Separating queries is a good idea. But, if I split up them, I will go through this big file several times.
What is better to do: separate queries or to make better them?
Might, somebody has ideas about how to optimize them)

CALL apoc.periodic.iterate('WITH apoc.convert.fromJsonList(data) as arr UNWIND arr as v RETURN v' ,' FOREACH ( i in CASE WHEN v.dog=false THEN [1] ELSE [] END | MERGE (c:Cat{id:v.id, version: "{version}"}))
FOREACH ( i in CASE WHEN v.dog=true THEN [1] ELSE END | MERGE (c:Dog{id:v.id, version: "${version}"}))
WITH v
MATCH (c{id:v.id, version:"${version}"})
UNWIND RANGE(0,CASE WHEN length(v.weightOfAllCat)>length(v.weightOfAllDog)THEN length(v.weightOfAllCat) ELSE 	 length(v.weightOfAllDog) END) as i
MERGE (p:Prod {ean: v.name, version: "${version}"})
MERGE (a:Pro {ean: v.name, version: "${version}"})

WITH v, c, p, a
CALL apoc.do.when(v.dog=false,  "MERGE (c)-[:PRI]->(p)  MERGE (c)-[:ALTER]->(a)",
"MERGE (c)-[:PRI_A]->(p) MERGE (c)-[:ALTER_A]->(a)",
{v:v, c:c, p:p, a:a}) YIELD value
RETURN value
',
{ batchSize: 5000, iterateList: true, parallel:true, params:{data:'${data}'}})
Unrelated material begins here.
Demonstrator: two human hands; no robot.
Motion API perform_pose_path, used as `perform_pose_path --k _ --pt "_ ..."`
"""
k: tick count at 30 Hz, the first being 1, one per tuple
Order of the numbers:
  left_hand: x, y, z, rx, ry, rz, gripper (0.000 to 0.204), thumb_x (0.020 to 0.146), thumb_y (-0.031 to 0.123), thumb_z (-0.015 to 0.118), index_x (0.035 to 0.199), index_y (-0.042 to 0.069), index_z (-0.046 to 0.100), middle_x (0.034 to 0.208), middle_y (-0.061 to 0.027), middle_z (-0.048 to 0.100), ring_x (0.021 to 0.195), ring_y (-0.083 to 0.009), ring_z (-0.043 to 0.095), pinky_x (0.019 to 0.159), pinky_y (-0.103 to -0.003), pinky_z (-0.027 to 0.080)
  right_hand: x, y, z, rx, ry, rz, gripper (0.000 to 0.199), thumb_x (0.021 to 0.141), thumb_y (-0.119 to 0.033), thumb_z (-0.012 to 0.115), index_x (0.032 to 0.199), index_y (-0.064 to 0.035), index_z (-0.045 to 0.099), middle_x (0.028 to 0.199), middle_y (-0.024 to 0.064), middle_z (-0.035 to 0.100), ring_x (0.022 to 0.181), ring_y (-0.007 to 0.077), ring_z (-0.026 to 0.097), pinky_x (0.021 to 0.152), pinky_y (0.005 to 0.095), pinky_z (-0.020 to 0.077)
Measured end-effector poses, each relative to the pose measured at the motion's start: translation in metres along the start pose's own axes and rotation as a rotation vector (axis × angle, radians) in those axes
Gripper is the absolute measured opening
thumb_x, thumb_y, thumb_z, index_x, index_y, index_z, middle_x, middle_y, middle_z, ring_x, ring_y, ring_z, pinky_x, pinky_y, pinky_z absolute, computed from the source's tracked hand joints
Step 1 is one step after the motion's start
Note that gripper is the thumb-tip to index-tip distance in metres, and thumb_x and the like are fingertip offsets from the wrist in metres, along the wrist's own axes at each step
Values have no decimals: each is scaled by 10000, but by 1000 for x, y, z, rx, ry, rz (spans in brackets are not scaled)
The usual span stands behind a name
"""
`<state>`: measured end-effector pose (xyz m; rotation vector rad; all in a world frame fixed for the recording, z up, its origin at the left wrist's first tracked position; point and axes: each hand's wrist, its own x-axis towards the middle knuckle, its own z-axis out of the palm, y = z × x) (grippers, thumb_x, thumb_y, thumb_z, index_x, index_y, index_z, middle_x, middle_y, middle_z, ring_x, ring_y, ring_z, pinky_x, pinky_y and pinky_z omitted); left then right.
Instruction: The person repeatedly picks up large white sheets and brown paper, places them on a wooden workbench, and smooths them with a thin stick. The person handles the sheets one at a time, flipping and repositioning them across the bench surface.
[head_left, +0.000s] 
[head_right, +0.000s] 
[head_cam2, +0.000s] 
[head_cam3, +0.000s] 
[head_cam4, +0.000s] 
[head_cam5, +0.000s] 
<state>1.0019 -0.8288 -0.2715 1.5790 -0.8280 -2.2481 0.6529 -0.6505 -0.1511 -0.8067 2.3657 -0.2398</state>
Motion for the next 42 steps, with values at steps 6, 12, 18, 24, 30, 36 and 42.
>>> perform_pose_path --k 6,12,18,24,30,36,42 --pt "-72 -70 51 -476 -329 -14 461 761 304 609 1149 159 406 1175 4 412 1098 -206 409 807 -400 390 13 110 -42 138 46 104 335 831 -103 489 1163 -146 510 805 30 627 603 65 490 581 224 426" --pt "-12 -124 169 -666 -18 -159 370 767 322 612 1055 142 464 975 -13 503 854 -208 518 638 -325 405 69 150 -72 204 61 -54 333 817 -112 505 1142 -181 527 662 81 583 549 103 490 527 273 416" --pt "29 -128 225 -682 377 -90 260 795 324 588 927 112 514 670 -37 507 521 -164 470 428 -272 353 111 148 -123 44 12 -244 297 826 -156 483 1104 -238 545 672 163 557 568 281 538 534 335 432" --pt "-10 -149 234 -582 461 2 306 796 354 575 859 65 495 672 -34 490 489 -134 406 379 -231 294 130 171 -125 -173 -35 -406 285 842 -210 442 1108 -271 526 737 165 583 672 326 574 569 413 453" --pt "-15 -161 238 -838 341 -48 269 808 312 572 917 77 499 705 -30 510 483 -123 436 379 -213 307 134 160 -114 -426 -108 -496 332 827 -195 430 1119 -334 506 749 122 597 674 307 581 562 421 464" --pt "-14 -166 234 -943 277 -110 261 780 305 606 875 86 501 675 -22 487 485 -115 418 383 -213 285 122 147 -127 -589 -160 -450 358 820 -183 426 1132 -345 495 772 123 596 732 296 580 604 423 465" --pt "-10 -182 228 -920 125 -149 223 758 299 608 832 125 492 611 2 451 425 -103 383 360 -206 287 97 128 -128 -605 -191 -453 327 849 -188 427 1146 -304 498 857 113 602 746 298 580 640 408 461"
UNWIND split("{prod}", ",") as prod_id MATCH (p:Prod{id:prod_id, version: "{version}"})<-[a:ALTER]-(c:Cat{version: "{version}"}) WITH max(toInteger(apoc.text.replace(c.id,'[A-Za-z+]', ""))) as max, p MATCH (c:Cat{version: "{version}"})-[:ALTER]->(p)
WHERE toInteger(apoc.text.replace(c.id,'[A-Za-z+]', "")) =max
MATCH (c:Cat{version: "${version}"})-[d:ALTER]->(p)
MERGE (c)-[:PRIM]->(p)
MERGE (c)-[:ALTER_P]->(p)
DETACH DELETE d
RETURN collect(DISTINCT(p.prod_id)) as proc

Thomas_Silkjaer · ‎11-26-2019

First of all, you are running the apoc.iterate in parallel mode while also adding relationships. When creating a relationship, locks are made on both connected nodes, and you risk a deadlock situation (unless you a sure that no relationships are made to the same nodes in the entire set).

MATCH (c{id:v.id, version:"${version}"})does not specify label, an index would help.

You are also matching and merging nodes with multiple properties, e.g. MERGE (p:Prod {ean: v.name, version: "${version}"}) – are these indexed as a composite indexes?

Is this imported to an existing database? Otherwise preprocessing the content to CSV files and using neo4j-admin import is likely the fastest approach (depending on the size of the dataset).

View solution in original post

Thomas_Silkjaer · ‎11-26-2019

First of all, you are running the apoc.iterate in parallel mode while also adding relationships. When creating a relationship, locks are made on both connected nodes, and you risk a deadlock situation (unless you a sure that no relationships are made to the same nodes in the entire set).

MATCH (c{id:v.id, version:"${version}"})does not specify label, an index would help.

You are also matching and merging nodes with multiple properties, e.g. MERGE (p:Prod {ean: v.name, version: "${version}"}) – are these indexed as a composite indexes?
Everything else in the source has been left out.